Protégée par des réseaux politiques nationaux, notamment au sein du ministère de l’Intérieur, la Bourgmestre est accusée de gérer la commune de manière opaque, au mépris des normes administratives et des attentes de la population. Selon le député provincial honoraire Jean-Paul Paluku Ngahangondi, cette protection politique empêche toute action corrective, malgré les nombreuses alertes de la société civile adressées au gouverneur militaire.
Les griefs sont multiples : instabilité administrative, détournements, népotisme, paralysie des services de l’état civil, oppression de l’administration, effondrement des instances participatives (CLPD, CLSP), et corruption à tous les niveaux. La jeunesse locale et les acteurs sociaux dénoncent un climat de division alimenté par des pratiques clientélistes et une absence totale de redevabilité.

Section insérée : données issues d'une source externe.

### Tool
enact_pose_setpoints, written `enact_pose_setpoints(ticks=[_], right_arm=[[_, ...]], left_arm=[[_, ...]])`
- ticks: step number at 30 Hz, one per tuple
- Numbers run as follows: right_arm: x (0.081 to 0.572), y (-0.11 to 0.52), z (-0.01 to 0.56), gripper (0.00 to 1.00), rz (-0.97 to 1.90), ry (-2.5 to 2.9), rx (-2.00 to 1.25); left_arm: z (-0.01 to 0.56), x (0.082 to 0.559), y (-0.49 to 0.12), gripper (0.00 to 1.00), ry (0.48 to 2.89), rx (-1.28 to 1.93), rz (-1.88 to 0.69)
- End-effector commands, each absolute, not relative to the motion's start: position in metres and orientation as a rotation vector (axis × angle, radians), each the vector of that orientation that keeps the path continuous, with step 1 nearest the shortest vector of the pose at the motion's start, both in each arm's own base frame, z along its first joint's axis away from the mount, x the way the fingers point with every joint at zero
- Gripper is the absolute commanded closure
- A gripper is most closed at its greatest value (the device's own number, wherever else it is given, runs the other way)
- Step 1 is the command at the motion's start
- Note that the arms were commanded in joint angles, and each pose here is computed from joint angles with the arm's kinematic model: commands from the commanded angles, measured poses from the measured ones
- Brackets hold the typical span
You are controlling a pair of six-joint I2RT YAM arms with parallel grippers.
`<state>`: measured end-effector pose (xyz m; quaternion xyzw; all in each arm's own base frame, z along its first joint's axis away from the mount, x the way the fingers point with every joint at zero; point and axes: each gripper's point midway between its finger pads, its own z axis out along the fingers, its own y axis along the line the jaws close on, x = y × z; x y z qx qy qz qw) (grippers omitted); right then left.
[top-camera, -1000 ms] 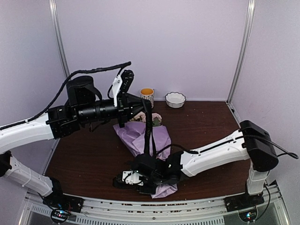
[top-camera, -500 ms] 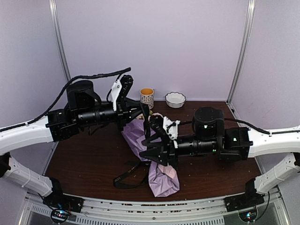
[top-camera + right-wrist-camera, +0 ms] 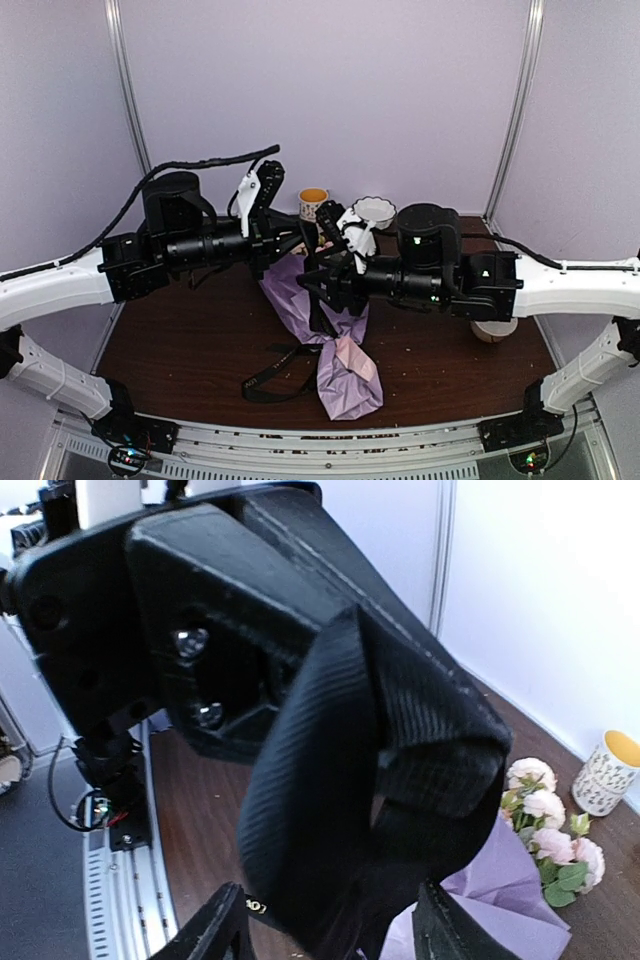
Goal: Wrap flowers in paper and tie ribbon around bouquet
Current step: Pass from the left arm to the right
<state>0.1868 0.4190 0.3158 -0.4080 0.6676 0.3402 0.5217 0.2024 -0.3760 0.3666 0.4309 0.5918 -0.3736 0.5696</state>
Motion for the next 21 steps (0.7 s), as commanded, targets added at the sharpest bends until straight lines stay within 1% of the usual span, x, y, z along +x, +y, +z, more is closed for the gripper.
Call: enact_pose_setpoints(ticks=[1, 2, 4, 5, 6, 7, 8, 9, 10, 11, 12, 14, 16, 17, 19, 21], right_arm=[[0.216, 0.412, 0.317, 0.59, 0.690, 1.669, -0.840], [0.219, 0.411, 0.317, 0.72, 0.683, 1.674, -0.818], [0.226, 0.405, 0.318, 0.94, 0.677, 1.686, -0.773], [0.229, 0.402, 0.319, 1.00, 0.679, 1.691, -0.750], [0.234, 0.397, 0.317, 1.00, 0.677, 1.705, -0.720], [0.240, 0.389, 0.317, 1.00, 0.670, 1.719, -0.686], [0.247, 0.381, 0.313, 1.00, 0.659, 1.742, -0.651], [0.255, 0.372, 0.308, 1.00, 0.644, 1.768, -0.612], [0.263, 0.361, 0.302, 1.00, 0.627, 1.798, -0.570], [0.270, 0.349, 0.291, 1.00, 0.601, 1.834, -0.530], [0.277, 0.337, 0.282, 1.00, 0.573, 1.868, -0.484], [0.290, 0.313, 0.258, 0.99, 0.528, 1.944, -0.384], [0.300, 0.288, 0.228, 0.87, 0.475, 2.029, -0.290], [0.303, 0.277, 0.214, 0.83, 0.449, 2.069, -0.244], [0.307, 0.254, 0.191, 0.78, 0.399, 2.135, -0.140], [0.308, 0.231, 0.171, 0.77, 0.377, 2.168, -0.041]], left_arm=[[0.381, 0.203, -0.374, 1.00, 1.335, 0.992, -0.878], [0.380, 0.203, -0.373, 1.00, 1.336, 0.993, -0.876], [0.376, 0.204, -0.373, 1.00, 1.353, 1.001, -0.872], [0.373, 0.205, -0.372, 1.00, 1.366, 1.006, -0.869], [0.370, 0.206, -0.371, 1.00, 1.387, 1.012, -0.864], [0.363, 0.208, -0.370, 0.82, 1.422, 1.019, -0.854], [0.355, 0.210, -0.368, 0.57, 1.461, 1.026, -0.840], [0.345, 0.212, -0.366, 0.41, 1.510, 1.035, -0.819], [0.332, 0.215, -0.362, 0.32, 1.573, 1.040, -0.792], [0.318, 0.218, -0.357, 0.27, 1.640, 1.039, -0.755], [0.296, 0.220, -0.349, 0.24, 1.742, 1.042, -0.705], [0.257, 0.227, -0.332, 0.23, 1.927, 1.003, -0.601], [0.212, 0.221, -0.318, 0.20, 2.090, 0.993, -0.556], [0.191, 0.217, -0.313, 0.20, 2.164, 0.977, -0.549], [0.147, 0.206, -0.301, 0.18, 2.317, 0.932, -0.542], [0.113, 0.195, -0.288, 0.16, 2.430, 0.892, -0.523]])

Face à ce tableau alarmant, l’honorable Jean-Paul Paluku Ngahangondi recommande la révocation immédiate de la bourgmestre, un audit indépendant de la gestion communale, la réhabilitation des structures légales, et une implication effective des citoyens dans la gouvernance. Il appelle également à la responsabilité du gouverneur militaire, accusé de passivité face à une crise qui mine l’autorité de l’État.
Alors que la situation sécuritaire reste fragile à Oïcha, cette crise administrative aggrave le désarroi d’une population déjà éprouvée, en attente d’un véritable sursaut de leadership.